WORK ITEM ▸ In the listing below, find every line containing "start" and copy it out.

━━ SOURCE DATA

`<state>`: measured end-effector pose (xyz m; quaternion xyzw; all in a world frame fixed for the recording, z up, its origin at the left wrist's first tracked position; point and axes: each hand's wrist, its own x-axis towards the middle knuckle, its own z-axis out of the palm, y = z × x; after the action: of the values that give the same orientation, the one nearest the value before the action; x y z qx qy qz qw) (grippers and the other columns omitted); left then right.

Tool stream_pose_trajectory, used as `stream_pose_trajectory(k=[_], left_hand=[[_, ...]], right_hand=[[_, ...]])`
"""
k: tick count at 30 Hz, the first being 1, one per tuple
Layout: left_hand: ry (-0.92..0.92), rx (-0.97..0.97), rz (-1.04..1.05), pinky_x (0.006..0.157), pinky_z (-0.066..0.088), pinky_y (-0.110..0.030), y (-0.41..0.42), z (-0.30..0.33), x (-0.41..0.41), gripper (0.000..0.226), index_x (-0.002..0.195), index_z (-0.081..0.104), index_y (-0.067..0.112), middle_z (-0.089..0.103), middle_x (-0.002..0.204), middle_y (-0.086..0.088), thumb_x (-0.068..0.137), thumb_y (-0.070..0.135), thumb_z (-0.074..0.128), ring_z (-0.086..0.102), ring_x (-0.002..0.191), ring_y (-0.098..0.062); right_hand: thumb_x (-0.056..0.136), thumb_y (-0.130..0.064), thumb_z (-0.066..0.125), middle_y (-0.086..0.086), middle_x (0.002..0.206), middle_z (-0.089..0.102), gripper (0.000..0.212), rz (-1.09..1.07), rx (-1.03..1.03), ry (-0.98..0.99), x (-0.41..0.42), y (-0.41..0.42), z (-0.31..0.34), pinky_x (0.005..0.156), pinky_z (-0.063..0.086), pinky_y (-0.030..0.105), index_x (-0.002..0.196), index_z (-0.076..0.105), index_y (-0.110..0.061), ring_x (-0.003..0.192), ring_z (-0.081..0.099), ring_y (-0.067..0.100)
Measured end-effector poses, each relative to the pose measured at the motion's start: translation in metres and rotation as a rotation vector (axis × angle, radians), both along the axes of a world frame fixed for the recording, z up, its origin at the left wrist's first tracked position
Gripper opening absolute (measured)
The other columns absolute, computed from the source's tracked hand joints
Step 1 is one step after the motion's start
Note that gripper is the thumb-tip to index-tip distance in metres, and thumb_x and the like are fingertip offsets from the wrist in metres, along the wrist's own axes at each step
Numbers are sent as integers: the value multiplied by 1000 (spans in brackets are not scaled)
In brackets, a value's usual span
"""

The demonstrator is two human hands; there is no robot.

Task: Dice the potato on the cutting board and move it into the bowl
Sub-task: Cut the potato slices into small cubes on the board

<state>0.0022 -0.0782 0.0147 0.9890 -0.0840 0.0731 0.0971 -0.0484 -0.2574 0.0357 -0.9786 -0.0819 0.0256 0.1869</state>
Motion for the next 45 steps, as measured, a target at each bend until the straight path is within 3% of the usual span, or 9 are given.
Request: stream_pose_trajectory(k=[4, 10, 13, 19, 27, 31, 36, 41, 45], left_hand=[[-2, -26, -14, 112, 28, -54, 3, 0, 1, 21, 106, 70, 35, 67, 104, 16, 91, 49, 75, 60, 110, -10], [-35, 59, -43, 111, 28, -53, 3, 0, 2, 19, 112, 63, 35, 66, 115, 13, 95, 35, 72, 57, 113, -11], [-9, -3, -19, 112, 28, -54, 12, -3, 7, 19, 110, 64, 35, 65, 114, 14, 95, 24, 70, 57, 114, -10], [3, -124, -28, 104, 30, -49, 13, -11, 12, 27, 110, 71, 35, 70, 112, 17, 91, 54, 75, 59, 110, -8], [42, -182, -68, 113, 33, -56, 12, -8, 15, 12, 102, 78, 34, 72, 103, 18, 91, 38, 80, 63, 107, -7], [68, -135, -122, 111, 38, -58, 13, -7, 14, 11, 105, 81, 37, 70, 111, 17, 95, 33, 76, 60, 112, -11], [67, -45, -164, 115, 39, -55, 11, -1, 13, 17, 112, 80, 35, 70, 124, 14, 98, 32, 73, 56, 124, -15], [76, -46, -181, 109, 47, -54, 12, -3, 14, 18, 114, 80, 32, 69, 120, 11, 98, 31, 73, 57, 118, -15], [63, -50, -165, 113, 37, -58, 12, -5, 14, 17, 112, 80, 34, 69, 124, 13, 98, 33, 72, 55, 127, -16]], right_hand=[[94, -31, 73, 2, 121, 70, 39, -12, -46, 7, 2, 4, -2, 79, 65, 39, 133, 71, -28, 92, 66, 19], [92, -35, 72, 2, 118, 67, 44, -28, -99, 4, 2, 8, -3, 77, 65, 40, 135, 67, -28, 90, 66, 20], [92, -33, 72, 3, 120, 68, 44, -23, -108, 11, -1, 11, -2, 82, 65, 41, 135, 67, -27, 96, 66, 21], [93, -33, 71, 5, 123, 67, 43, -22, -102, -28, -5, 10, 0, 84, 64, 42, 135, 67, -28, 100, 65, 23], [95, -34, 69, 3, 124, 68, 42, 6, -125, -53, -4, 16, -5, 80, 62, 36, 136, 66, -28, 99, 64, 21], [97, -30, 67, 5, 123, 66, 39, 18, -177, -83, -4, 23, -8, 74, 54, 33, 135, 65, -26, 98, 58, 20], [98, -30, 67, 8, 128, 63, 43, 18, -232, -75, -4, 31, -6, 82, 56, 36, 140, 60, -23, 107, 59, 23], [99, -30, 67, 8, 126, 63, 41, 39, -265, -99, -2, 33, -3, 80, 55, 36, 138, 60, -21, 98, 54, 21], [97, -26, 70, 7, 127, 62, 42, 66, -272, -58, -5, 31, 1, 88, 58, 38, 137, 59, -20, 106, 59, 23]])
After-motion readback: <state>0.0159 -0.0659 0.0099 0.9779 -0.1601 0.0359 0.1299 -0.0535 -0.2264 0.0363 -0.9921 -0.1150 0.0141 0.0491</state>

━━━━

WRITTEN RESPONSE ▸
Measured end-effector poses, each relative to the pose measured at the motion's start: translation in metres and rotation as a rotation vector (axis × angle, radians), both along the axes of a world frame fixed for the recording, z up, its origin at the left wrist's first tracked position
Step 1 is one step after the motion's start

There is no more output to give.